Es entonces cuando empezamos a tiritar incontroladamente. La mente se nubla y las extremidades apenas se sienten. Estamos a 196 grados. Es momento de decir basta. "Quizá es momento de apagar", sugerimos.

Es lo que ocurre. El joven desactiva el programa. La temperatura empieza a subir. Bajamos del aparato. ¿"Cómo se siente?". Horrible, ahogado, exhausto y al borde de desfallecer. Es entonces cuando nos fijamos en el cartel de la pared: "Peligro de asfixia". Y en la advertencia que el practicante hizo antes de entrar. "Yo estoy aquí por si se desmaya". ¿Hemos pecado de ingenuos?

"Tiene muchos riesgos"

Según IM Clinic, no. El centro ve perfectamente seguro el aparato. Es una máquina registrada y aprobada por las autoridades sanitarias. También lo percibe como confiable Gaspar Angelones, uno de los únicos distriuidores de aparataje de crioterapia a nivel nacional.

"Hay muy pocas contraindicaciones. Es una terapia muy natural", subraya el comercial.

No lo ve así Petra Vega, presidenta de la Sociedad Española de Medicina Estética (SEME). "Hay muy poca literatura científica sobre la materia. Las evidencias científicas en wellness son escasas. ¿En medicina deportiva? Sí, es un antiinflamatorio. Pero, ¿vale la pena correr los riesgos?

Los peligros que enumera la doctora Vega son múltiples. "La publicidad de la crioterapia esconde mucho.
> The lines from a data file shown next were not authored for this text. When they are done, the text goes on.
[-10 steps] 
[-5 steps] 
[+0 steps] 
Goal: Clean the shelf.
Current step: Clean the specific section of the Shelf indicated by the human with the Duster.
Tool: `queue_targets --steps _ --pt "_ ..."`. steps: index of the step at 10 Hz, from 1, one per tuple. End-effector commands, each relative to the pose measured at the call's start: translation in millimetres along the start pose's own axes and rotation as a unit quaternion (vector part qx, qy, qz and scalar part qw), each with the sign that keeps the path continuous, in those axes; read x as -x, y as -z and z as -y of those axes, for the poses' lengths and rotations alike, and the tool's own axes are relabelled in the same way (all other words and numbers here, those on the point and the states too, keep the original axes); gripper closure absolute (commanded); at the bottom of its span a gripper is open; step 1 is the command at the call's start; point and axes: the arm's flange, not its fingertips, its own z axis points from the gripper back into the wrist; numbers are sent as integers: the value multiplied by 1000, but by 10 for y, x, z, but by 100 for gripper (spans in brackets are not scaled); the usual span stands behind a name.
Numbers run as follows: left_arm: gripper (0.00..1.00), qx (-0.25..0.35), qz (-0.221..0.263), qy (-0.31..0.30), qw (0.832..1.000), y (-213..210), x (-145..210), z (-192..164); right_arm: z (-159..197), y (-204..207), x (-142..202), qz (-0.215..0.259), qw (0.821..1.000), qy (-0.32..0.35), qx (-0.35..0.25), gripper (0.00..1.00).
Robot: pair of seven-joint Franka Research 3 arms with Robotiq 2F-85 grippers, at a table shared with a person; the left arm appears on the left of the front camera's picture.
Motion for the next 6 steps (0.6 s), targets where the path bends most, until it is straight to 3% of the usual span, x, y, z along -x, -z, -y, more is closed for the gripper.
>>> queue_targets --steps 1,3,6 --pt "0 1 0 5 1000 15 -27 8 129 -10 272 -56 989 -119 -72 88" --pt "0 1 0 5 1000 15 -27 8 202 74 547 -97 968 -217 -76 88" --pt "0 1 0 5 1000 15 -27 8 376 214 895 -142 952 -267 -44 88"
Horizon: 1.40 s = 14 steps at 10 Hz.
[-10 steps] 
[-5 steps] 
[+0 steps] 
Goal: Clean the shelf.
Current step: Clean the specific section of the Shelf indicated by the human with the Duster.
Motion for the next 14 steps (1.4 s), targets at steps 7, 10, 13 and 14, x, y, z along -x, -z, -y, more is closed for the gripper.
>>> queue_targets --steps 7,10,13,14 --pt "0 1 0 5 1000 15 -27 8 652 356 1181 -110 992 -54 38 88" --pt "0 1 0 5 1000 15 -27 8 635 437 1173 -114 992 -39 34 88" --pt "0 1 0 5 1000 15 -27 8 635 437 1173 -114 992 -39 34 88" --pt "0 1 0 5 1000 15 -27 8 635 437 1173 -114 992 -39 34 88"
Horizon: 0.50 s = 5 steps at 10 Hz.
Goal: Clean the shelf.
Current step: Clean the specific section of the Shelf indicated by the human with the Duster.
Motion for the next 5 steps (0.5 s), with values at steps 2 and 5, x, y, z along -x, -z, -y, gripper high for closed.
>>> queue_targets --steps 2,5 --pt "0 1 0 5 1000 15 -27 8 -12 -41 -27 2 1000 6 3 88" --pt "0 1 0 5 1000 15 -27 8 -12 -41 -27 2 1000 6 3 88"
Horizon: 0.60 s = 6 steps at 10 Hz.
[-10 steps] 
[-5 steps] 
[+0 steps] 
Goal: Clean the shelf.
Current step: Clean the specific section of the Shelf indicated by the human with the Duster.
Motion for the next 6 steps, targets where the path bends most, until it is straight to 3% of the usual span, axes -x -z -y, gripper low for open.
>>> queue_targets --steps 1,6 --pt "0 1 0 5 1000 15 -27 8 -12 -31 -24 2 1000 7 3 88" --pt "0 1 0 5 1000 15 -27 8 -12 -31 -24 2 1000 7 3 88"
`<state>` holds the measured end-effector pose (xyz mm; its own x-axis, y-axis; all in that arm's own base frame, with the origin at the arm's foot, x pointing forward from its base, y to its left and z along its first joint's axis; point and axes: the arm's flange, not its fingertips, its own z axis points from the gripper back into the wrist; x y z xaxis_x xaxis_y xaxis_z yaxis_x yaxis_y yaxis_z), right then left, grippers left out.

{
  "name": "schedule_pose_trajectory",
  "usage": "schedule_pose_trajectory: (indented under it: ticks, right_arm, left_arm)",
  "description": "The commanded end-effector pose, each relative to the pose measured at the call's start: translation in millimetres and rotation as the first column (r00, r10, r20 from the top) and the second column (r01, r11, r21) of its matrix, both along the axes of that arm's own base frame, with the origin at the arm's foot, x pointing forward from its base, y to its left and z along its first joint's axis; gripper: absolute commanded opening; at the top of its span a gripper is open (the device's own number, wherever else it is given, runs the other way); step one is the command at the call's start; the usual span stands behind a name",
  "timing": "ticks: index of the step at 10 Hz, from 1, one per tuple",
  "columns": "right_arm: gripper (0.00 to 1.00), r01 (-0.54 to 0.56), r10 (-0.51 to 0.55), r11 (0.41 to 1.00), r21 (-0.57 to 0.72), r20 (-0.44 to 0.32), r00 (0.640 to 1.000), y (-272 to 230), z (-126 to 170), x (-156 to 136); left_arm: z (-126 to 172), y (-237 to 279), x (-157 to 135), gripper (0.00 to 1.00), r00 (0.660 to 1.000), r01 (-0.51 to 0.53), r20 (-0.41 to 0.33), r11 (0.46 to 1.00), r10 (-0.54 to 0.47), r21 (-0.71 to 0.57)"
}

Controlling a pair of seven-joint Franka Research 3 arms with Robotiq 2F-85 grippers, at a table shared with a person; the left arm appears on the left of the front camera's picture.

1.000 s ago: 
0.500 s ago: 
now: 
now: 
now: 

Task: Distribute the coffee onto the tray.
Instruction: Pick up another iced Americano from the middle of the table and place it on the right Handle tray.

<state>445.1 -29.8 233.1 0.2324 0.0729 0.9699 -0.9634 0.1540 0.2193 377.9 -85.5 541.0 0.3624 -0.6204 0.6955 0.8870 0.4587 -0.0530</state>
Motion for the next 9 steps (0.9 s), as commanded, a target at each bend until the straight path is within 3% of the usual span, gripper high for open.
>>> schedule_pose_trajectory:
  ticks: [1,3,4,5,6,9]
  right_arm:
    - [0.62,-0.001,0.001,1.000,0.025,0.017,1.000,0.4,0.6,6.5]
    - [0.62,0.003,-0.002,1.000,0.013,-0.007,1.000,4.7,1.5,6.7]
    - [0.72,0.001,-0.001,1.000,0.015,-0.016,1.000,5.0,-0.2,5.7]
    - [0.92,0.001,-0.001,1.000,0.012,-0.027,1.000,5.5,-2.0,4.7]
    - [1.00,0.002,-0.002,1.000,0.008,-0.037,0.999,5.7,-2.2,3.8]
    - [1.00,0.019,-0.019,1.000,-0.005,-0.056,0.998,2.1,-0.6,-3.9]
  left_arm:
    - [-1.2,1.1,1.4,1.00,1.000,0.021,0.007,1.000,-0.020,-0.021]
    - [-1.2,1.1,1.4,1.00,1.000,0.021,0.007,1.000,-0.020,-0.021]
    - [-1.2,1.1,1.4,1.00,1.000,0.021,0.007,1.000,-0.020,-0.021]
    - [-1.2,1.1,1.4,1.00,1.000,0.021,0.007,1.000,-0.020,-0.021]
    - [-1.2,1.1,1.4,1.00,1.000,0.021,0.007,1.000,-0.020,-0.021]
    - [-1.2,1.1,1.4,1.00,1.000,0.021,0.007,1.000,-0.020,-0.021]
No debería ni acercarse mucha más gente de la que la usa. ¿Cómo sabe uno que tiene una cardiopatía congénita? ¿O que puede sufrir uno un ictus por el cambio de riego sanguíneo?", lamenta la facultativa.

La directiva insta a "vigilar las máquinas extrañas" que no tengan el certificado CE. "Y a comprobar si está aprobada por Sanidad", concluye.

'Lo peta' entre los famosos

Las advertencias del galeno no han frenado una tendencia que está en auge. Cristiano Ronaldo se compró una criosauna para su casa en 2013. Con él, como reza el tópico, empezó todo en España.

Allende las fronteras, el futbolista Jamie Vardy, el atleta Mo Farah, los NBA Kobe Bryant o Lebron James o la cantante y actriz Lindsay Lohan son adictos a este tratamiento.

Cada vez más vips y deportistas entran en saunas como la de IM Clinic o en cabinas colectivas en las que congelarse.

Lo harán desafiando una experiencia que bordea lo traumático y la advertencia de la Agencia de Alimentos y Medicamentos (FDA, por sus siglas en inglés) de Estados Unidos, que alertó de que "no existían máquinas de crioterapia con beneficios médicos probados".